Comments are not creative content - Get over it!
May 29th, 2008 | By Steven Hodson | Category: The Social Web
This whole discussion about comments is becoming borderline stupid. I can grasp the whole point over comment fragmentation after all it bothered me for some time as well. Content creators would generally love nothing better than to have the whole discussion happening within their personal realm. Some because they want the Long Tail pageviews that come with 50, 200 or even 800 plus (as I saw on one blog today) comments while others what to be able to be a continuing part of the conversation they may have started - but without having to go looking for it.
There is another whole group that treat the comments that result of their blog posts as free agents to roam wherever they want. With endpoints like FriendFeed we are finding many of the comments being drawn together and in some cases they even end up back on the originating blog - which is a good thing but not a requirement.
But then today I see a thread on FriendFeed started around a shared item from Andrew Dobrow with a title of Who Owns All These Comments? You? Us? Someone Else? - which links back to a post on ReadWriteWeb by Josh Catone. As interesting as Josh’s post might have been my interest was more in some of the comments around the post on FriendFeed as they began talking about comments belong to the person making them and whether we needed some sort of Creative Commons agreement for them.
Well let’s set one thing straight right off the bat - comments are not frikken creative content for crying out loud. It doesn’t matter whether you make them on a blog or at the corner coffee shop. Once you open your mouth or type the words they are gone - they are no longer yours. Sure you should be willing to accept responsibility for what you say or write - that is without question - but you don’t own them anymore. Period.
Creative content - the stuff you can copyright - is that which flows from your mind as original thought or as derivative content based on other works with proper credits given. Saying that a comment is considered to be owned by anyone and thereby protected by any kind of copyright is ridiculous. Where this changes is if you take the germane parts of the original post as quotes (with proper link credits) and go to your own blog and create a new thought or idea from that base then you own the content.

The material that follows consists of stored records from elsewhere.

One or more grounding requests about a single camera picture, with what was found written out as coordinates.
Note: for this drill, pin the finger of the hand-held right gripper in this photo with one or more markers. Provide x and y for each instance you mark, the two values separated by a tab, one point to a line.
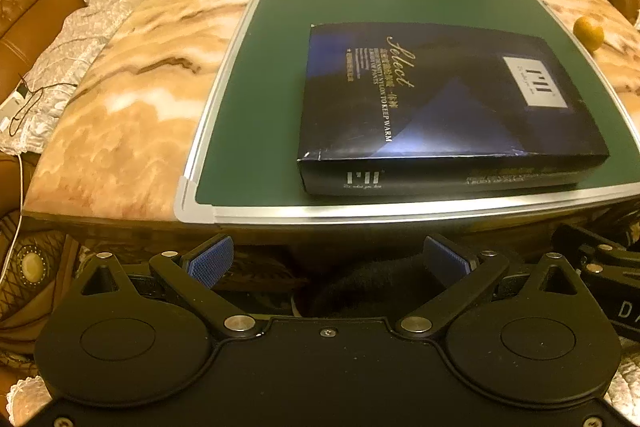
595	249

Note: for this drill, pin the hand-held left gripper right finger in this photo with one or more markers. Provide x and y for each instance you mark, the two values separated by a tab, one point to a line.
445	264

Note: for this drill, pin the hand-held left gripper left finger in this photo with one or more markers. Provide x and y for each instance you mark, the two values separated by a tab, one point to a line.
207	263

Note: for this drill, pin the dark blue cardboard box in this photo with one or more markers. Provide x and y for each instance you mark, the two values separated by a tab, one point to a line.
440	107

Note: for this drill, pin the marble desktop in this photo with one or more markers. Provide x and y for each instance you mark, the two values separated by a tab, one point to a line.
145	57

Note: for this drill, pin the whole orange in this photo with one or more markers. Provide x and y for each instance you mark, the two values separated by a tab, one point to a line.
588	34

Conversations regardless of where they are held are not original thought in the typical sense of copyrightable works. Conversations; or for the picky among you - comments, are just that .. a bunch of people sitting around a virtual coffee table talking about something. I thin the time is coming when we have to start acting like adults and accept the fact that beyond certain parameters we don’t own our words and get on with more important things. Instead though we act like a bunch of kids in a sand pile whining about what is ours and what isn’t.